The U.S. government has since mandated DNA testing for refugees who request their family members come to the U.S. But this DNA testing mandate has not been put in place for any other category of family reunification.
By simply requiring proof that immigrants are related through marriage and birth certificates, and, yes, DNA testing, it is likely that more than half of naturalized U.S. citizens in Texas, and the country as a whole, could have their citizenship revoked on the grounds of fraud.
Citizenship can also be revoked on the grounds of felonies committed before a person becomes naturalized.

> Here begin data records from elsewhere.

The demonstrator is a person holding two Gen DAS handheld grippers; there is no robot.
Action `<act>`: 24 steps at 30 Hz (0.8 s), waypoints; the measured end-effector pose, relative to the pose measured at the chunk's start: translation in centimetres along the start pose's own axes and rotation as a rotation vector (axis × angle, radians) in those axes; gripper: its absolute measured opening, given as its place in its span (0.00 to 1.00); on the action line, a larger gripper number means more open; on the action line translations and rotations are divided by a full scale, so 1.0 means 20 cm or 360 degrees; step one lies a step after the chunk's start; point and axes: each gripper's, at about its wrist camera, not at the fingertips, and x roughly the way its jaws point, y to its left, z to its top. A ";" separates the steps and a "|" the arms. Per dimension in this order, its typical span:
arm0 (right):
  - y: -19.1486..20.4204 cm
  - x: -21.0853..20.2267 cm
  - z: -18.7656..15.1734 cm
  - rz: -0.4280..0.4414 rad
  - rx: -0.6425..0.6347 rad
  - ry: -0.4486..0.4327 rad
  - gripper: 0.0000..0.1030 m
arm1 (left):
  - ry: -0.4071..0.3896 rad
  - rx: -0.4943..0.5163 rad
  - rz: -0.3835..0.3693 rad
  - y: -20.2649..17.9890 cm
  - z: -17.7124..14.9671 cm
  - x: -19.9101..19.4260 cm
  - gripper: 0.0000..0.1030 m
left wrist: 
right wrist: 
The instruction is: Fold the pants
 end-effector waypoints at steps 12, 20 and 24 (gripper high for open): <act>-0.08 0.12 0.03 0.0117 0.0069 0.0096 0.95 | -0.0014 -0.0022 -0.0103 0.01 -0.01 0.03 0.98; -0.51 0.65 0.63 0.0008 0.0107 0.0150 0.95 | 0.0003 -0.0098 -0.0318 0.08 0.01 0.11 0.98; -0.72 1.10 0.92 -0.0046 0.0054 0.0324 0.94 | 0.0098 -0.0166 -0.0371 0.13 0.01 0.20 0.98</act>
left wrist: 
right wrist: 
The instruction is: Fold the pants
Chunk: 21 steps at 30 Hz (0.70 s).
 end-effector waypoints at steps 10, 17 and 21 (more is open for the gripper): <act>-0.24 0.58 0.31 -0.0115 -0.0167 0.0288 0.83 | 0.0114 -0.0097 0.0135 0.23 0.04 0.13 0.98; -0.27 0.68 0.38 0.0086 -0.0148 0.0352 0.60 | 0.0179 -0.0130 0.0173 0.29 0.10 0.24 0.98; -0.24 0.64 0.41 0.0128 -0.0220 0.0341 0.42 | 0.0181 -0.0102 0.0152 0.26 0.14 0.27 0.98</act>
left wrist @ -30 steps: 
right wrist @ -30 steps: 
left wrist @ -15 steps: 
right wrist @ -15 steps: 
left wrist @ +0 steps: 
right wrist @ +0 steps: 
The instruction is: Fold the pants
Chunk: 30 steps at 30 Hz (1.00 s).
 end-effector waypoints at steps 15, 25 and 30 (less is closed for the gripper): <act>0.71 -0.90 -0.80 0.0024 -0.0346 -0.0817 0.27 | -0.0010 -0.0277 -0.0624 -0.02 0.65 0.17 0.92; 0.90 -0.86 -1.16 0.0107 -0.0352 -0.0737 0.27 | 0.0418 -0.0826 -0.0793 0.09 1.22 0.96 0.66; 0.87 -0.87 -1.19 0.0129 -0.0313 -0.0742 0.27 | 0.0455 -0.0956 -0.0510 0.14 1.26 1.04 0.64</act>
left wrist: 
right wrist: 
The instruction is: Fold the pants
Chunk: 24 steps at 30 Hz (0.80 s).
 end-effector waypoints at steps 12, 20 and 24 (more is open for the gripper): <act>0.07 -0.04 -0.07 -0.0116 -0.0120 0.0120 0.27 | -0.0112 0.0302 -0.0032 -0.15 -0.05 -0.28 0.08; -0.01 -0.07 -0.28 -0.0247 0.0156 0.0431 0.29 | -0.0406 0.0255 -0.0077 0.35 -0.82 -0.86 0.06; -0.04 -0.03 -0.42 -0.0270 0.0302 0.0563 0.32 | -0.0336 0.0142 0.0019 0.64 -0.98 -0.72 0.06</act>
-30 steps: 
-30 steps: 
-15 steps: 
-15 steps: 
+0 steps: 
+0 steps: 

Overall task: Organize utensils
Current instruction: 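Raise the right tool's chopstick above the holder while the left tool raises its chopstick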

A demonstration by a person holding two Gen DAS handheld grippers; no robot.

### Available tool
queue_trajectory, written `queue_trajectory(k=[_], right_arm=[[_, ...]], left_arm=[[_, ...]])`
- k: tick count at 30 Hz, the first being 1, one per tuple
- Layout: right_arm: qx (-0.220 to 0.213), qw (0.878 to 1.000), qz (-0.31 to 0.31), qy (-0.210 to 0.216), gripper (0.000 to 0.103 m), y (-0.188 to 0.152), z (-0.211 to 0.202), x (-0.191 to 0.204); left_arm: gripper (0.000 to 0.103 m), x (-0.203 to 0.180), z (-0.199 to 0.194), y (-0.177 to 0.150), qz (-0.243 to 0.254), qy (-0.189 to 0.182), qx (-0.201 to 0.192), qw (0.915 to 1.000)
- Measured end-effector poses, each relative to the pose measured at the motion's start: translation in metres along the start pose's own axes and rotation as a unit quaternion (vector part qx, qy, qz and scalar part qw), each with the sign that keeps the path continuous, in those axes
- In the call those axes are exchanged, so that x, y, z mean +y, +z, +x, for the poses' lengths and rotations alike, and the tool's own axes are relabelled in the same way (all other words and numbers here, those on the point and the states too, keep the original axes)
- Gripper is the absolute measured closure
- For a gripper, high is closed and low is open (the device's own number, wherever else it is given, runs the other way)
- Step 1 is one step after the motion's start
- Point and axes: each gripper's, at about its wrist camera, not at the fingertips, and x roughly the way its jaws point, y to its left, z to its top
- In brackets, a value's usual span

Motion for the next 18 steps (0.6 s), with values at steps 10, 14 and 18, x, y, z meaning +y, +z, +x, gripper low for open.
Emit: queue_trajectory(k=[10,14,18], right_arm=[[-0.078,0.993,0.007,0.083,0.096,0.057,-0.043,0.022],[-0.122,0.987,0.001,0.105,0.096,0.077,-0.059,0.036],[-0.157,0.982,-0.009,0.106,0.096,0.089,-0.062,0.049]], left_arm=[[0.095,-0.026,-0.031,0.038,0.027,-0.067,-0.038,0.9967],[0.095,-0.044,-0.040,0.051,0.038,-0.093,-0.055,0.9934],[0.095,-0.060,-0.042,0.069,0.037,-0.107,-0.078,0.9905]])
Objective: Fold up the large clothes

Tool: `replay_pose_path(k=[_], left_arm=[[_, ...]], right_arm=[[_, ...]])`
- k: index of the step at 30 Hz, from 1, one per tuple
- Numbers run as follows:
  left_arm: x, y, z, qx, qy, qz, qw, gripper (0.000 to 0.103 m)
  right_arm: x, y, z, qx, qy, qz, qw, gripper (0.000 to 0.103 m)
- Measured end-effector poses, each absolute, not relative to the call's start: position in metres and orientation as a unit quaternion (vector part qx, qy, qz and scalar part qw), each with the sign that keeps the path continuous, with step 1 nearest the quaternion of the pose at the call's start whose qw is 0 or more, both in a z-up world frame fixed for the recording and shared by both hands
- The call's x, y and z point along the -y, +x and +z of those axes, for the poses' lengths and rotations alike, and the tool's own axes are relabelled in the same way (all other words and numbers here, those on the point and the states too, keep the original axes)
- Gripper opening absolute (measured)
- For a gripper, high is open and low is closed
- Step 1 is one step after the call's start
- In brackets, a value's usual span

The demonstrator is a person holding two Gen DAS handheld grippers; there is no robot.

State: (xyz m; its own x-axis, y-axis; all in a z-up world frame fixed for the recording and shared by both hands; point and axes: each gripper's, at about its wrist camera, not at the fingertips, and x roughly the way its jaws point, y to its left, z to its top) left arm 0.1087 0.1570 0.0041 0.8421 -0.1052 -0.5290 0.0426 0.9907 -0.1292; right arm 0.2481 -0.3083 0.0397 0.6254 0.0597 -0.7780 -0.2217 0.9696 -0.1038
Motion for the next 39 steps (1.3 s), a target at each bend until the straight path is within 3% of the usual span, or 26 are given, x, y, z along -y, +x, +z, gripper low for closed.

This process could, assuming a generously low fraud rate of just 65% (in all likelihood, the fraud rate is closer to the aforementioned 80%), result in 1.4 million naturalized immigrants in the state of Texas losing their U.S. citizenship and being removed from the state and from the U.S.
This brings the repatriated total up to some 6.6 million people. This combination of policies would restore the white Texan population to majority status (if just barely and only when using official statistics).
And of course the Texas electorate would be much more whiter—perhaps above 80 per percent.
If the state of Texas were controlled by immigration patriots, it could undertake many of these actions itself. The state could pass mandatory E-verify laws to deal with the illegal alien population. And no law prevents state agencies from investigating suspected immigration fraud and bringing the cases before Federal courts to begin the denaturalization process.
To deal with legal aliens who hold visas or green cards, Texas should pass laws like those passed by Louisiana and Florida that ban or limit foreigners from buying, renting, or leasing property within the state, generally within a certain radius of critical infrastructure.
If it wants to remain Texas. And/or American.